The results of a research by Louise Clarkson Smith and Alan A. Hartley (Journal of Gerontology – Vol 45, Issue 6, pp 233-238) on Bridge players and nonplayers aged 55-91 indicated that players outperformed nonplayers in measures of working memory and reasoning.

A study published in 2003 by Verghese in the New England Journal of Medicine indicated that senior citizens who play a board game may have a lower risk of dementia. Generally it is considered that participation in leisure activities has been associated with a lower risk of dementia.

Benito Garozzo (pictured left), number 2 in the World overall ranking, will be 90 this year. After 10 world titles, he still plays at the top level: in 2013 he won the silver medal at the European open Championships.

In 2000, Marian Cleeves Diamond found out that playing Bridge stimulates the thymus gland, which produces white blood cells (T lymphocytes), thus enhancing the immune system.

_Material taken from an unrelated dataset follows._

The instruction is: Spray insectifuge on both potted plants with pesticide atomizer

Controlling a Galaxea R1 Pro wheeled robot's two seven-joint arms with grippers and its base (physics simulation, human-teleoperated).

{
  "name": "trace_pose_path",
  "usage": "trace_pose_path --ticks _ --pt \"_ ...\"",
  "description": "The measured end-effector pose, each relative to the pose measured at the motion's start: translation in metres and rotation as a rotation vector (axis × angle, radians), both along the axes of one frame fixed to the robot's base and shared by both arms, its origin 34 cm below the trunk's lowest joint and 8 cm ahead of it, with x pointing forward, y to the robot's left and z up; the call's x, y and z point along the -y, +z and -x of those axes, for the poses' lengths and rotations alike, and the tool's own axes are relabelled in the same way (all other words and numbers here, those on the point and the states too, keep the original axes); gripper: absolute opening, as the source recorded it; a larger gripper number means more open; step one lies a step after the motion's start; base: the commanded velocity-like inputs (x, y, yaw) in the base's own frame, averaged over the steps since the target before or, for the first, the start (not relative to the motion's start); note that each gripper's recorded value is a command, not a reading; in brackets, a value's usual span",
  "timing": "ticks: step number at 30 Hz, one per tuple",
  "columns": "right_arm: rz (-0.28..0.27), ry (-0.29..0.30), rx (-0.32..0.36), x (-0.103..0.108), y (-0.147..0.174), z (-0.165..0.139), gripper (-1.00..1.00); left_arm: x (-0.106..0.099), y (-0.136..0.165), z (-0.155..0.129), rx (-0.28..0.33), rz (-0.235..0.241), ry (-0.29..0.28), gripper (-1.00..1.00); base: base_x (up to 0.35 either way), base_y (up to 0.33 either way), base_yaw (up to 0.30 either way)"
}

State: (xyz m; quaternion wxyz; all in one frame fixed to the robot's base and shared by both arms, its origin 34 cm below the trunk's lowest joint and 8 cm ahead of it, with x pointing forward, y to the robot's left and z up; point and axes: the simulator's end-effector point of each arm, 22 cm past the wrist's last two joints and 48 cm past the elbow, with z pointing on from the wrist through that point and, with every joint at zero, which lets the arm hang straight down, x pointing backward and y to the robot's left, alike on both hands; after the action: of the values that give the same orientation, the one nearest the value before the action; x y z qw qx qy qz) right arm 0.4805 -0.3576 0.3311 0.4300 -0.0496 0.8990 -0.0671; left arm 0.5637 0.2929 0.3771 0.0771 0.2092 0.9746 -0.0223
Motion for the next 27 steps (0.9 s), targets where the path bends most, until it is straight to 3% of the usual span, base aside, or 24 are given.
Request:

Bridge also improves teamwork skills: the player needs to depend on information from his/her partner before making decisions. Thus, Bridge teaches how to trust and communicate with others for mutual gain.

2014 research performed by Tor Vergata (Rome) scientists (Becchetti, Fiaschetti, Marini) proved that Bridge players, due to their superior team play habits, are more likely to adopt cooperative behavior. Bridge is a “trust game”, where deception plays little to no role. Bridge players make more polarized choices and choose the maximum trust or contribution significantly more often.

Listening, etiquette, concentration, dealing with winning and losing and many other social skills can be enhanced by playing Bridge.

Bridge offers many social benefits. It is a way to make new friends all over the world, but also provides the opportunity to make social contacts that can assist players in their business. Bridge players have the opportunity to meet Bill Gates at the table! The founder of Microsoft is the most astounding but for sure not the only one testimonial of Bridge – many brilliant minds of our times are devoted to this mind sport (see Testimonials).